La phase d’opposition

LA phase qui va tester votre patience :’) quand votre enfant dit non et se roule par terre en hurlant.. oui je parle bien de cette période que les gens aiment appeler le « terrible two ». Je n’aime pas ce mot car même si c’est une période difficile, c’est avant tout une période magique où votre enfant souhaite devenir autonome, faire ses choix, faire les choses lui-même/elle-même. C’est assez magique à vrai dire à peine deux ans après sa naissance… La vie est fascinante.

La phrase numéro une à bien garder en tête et à vous répéter répéter répéter c’est que votre enfant ne vous fait PAS de caprice : il/elle en est INCAPABLE son cerveau n’est pas assez mature et développé pour manipuler. J’aimerais tellement qu’on arrête de voir les enfants comme des petit/es monstres malin/es qui calculent leurs faits et gestes afin d’arriver à leurs fins. Ca n’est physiologiquement pas possible pour eux/elles.

Cette phase intervient environ des 18 mois aux 3 ans de l’enfant. Oui ça peut paraitre long mais je vous rassure ce n’est pas une année complète de non et de hurlement. L’enfant va revenir à la charge régulièrement pour se rappeler les limites que vous lui avez posé. Il va falloir répéter répéter répéter, et garder une certaine ligne de conduite : une fois que vous avez dit que c’était non pour X raison, on s’y tient. On ne cède pas. On accompagne l’enfant et on lui explique avec des mots simples et des phrases très courtes. On ne les laisse pas pleurer seul/e dans leur coin : + vous les accompagnerez, plus la crises passera vite. Les enfants ne sont pas rancunier/es et passent vite à autre chose.
J’avais lu ne fois que garder un contact physique lors de leur crise envoi un signaux au cerveau et les aide à se calmer plus rapidement…petite main sur l’épaule, dans le dos,.. de même que se mettre à leur niveau pour paraître moins grande et + se faire entendre.

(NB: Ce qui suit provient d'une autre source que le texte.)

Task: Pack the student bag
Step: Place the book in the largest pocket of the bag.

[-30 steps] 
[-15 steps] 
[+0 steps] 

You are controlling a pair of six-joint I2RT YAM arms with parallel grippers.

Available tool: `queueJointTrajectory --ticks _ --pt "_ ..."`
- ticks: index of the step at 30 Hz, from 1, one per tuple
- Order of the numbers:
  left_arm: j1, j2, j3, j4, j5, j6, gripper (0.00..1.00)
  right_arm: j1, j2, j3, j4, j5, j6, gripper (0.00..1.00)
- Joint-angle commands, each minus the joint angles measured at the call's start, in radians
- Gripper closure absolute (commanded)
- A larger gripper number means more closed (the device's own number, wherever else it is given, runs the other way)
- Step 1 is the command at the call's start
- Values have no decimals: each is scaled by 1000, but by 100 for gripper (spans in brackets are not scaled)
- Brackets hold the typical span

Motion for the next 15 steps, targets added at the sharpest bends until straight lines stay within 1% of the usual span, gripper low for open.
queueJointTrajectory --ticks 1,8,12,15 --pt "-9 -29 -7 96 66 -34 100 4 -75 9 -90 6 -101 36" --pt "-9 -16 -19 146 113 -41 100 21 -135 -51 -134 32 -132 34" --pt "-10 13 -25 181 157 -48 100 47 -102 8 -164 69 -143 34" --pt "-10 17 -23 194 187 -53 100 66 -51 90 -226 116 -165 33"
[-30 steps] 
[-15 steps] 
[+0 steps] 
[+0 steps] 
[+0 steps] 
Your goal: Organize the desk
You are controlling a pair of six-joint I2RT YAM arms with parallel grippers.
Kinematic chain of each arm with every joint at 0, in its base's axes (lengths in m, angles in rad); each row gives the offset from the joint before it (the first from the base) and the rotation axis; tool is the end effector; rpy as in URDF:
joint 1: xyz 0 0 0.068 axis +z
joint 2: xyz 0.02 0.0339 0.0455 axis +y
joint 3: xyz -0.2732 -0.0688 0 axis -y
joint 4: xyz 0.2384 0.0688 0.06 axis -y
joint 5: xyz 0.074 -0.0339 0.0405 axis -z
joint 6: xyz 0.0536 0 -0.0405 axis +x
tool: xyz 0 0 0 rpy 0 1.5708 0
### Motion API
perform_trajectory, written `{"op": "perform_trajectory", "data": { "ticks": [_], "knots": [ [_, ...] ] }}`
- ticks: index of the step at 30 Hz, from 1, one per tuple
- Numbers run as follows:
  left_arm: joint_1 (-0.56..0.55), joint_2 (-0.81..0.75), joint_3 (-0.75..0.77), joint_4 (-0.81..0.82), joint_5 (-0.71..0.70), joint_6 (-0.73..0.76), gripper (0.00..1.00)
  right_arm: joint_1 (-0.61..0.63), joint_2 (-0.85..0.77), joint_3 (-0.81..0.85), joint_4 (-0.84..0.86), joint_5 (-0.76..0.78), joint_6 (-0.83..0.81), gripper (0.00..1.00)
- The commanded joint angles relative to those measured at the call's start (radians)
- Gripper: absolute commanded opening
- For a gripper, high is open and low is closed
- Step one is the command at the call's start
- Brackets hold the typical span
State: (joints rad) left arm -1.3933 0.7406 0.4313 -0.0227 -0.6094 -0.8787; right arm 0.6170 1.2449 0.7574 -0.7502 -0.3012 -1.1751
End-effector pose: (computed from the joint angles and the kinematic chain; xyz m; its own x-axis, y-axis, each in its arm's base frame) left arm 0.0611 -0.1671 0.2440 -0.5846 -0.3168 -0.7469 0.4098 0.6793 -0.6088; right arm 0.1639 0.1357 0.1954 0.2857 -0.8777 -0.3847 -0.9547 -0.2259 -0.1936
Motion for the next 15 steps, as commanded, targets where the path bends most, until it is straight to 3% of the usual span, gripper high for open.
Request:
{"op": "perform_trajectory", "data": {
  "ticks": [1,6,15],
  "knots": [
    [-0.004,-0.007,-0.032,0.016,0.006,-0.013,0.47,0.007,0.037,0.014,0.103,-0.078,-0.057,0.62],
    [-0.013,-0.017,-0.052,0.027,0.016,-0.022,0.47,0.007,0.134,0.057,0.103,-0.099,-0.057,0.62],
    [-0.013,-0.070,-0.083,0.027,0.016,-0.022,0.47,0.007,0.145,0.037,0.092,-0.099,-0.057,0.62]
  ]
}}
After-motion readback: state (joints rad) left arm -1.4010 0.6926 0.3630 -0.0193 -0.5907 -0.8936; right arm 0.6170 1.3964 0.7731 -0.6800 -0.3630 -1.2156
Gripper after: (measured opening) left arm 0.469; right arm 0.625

Les quelques conseils qu’on a pu me donner et qui m’ont vraiment aidé à passer ces périodes : les enfants ont besoin de limites. Ca les rassure, leur permets de grandir dans un cadre sécurisé, et leur faire entendre qu’on limite des choses car on les aime.

N’hésitez pas à prévenir les crises. Exemple, vous savez que votre enfant ne voudra pas arrêter telle activité. Alors avant la fin, vous lui dites « c’est le dernier dessin et après c’est terminé ». Si vous savez qu’il/elle aime un objet particulier mais qu’il/elle n’a pas le droit de le prendre, on peut le déplacer hors de sa vue afin d’éviter une crise inutile. Vous pouvez aussi anticiper, les faire participer, et en faire un jeux : « tiens tu gares ta voiture à l’envers, et on y va »

Le jeux est votre meilleur allié : les enfants sont programmé-es pour jouer, c’est leur travail ! On fait la course jusqu’à la voiture ? ; On va sortir les poissons dans le bain !
(attention tout de même à ne pas détourner la crise avec le jeux ou l’humour : en effet il faut affronter les crises et ne pas passer au-dessus en les noyant dans des détournements d’attention. C’est hyper important que l’enfant passe la crise!)